__What the task requires__: What you give back must match the data below character for character.

# # #

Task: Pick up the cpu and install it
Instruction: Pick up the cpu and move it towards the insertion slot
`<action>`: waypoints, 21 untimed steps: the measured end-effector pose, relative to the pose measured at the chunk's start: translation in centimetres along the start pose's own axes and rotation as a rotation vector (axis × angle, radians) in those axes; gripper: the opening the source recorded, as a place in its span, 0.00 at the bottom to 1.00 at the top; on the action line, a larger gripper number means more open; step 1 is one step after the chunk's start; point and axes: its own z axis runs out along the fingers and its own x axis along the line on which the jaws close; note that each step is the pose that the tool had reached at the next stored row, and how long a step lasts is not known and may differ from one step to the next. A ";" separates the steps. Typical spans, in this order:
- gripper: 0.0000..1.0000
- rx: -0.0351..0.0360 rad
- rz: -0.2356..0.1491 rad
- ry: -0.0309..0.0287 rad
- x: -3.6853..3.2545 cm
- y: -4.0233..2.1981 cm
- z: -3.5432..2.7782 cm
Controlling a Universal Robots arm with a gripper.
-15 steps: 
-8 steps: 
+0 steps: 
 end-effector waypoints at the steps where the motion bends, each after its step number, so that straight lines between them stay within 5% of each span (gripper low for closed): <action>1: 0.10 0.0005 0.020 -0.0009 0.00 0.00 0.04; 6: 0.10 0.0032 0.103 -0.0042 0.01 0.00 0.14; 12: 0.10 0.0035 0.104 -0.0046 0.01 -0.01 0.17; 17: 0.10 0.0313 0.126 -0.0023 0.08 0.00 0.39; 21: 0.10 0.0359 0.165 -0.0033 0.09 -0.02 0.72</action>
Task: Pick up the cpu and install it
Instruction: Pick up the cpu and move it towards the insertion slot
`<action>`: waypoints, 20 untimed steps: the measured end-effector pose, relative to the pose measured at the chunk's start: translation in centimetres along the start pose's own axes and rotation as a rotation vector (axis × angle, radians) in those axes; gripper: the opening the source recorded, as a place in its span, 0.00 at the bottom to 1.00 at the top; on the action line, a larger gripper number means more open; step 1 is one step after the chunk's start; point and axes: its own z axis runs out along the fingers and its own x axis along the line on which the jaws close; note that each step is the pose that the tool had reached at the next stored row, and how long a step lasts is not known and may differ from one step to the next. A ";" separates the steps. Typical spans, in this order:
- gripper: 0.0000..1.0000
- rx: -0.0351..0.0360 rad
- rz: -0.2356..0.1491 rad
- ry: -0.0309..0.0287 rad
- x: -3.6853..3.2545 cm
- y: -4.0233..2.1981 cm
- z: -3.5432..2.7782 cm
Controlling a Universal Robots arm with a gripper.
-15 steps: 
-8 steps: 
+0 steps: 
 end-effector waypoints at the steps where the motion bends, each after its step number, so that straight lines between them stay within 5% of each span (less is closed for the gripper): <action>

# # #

__Result of the task__:
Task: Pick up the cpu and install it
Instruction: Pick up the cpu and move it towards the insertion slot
`<action>`: waypoints, 21 untimed steps: the measured end-effector pose, relative to the pose measured at the chunk's start: translation in centimetres along the start pose's own axes and rotation as a rotation vector (axis × angle, radians) in those axes; gripper: the opening the source recorded, as a place in its span, 0.00 at the bottom to 1.00 at the top; on the action line, a larger gripper number means more open; step 1 is one step after the chunk's start; point and axes: its own z axis runs out along the fingers and its own x axis along the line on which the jaws close; note that each step is the pose that the tool had reached at the next stored row, and how long a step lasts is not known and may differ from one step to the next. A ";" separates the steps. Typical spans, in this order:
- gripper: 0.0000..1.0000
- rx: -0.0351..0.0360 rad
- rz: -0.2356..0.1491 rad
- ry: -0.0309..0.0287 rad
- x: -3.6853..3.2545 cm
- y: -4.0233..2.1981 cm
- z: -3.5432..2.7782 cm
Controlling a Universal Robots arm with a gripper.
-15 steps: 
-8 steps: 
+0 steps: 
 end-effector waypoints at the steps where the motion bends, each after its step number, so that straight lines between them stay within 5% of each span (gripper low for closed): <action>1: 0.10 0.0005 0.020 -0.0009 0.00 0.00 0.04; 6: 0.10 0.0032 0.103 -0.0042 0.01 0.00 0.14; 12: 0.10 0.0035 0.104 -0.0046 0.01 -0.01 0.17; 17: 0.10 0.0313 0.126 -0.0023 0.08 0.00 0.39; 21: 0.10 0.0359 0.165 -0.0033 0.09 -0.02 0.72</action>
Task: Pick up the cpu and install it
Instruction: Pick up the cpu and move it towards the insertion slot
`<action>`: waypoints, 20 untimed steps: the measured end-effector pose, relative to the pose measured at the chunk's start: translation in centimetres along the start pose's own axes and rotation as a rotation vector (axis × angle, radians) in those axes; gripper: the opening the source recorded, as a place in its span, 0.00 at the bottom to 1.00 at the top; on the action line, a larger gripper number means more open; step 1 is one step after the chunk's start; point and axes: its own z axis runs out along the fingers and its own x axis along the line on which the jaws close; note that each step is the pose that the tool had reached at the next stored row, and how long a step lasts is not known and may differ from one step to the next. A ";" separates the steps. Typical spans, in this order:
- gripper: 0.0000..1.0000
- rx: -0.0351..0.0360 rad
- rz: -0.2356..0.1491 rad
- ry: -0.0309..0.0287 rad
- x: -3.6853..3.2545 cm
- y: -4.0233..2.1981 cm
- z: -3.5432..2.7782 cm
Controlling a Universal Robots arm with a gripper.
-15 steps: 
-8 steps: 
+0 steps: 
 end-effector waypoints at the steps where the motion bends, each after its step number, so that straight lines between them stay within 5% of each span (less is closed for the gripper): <action>

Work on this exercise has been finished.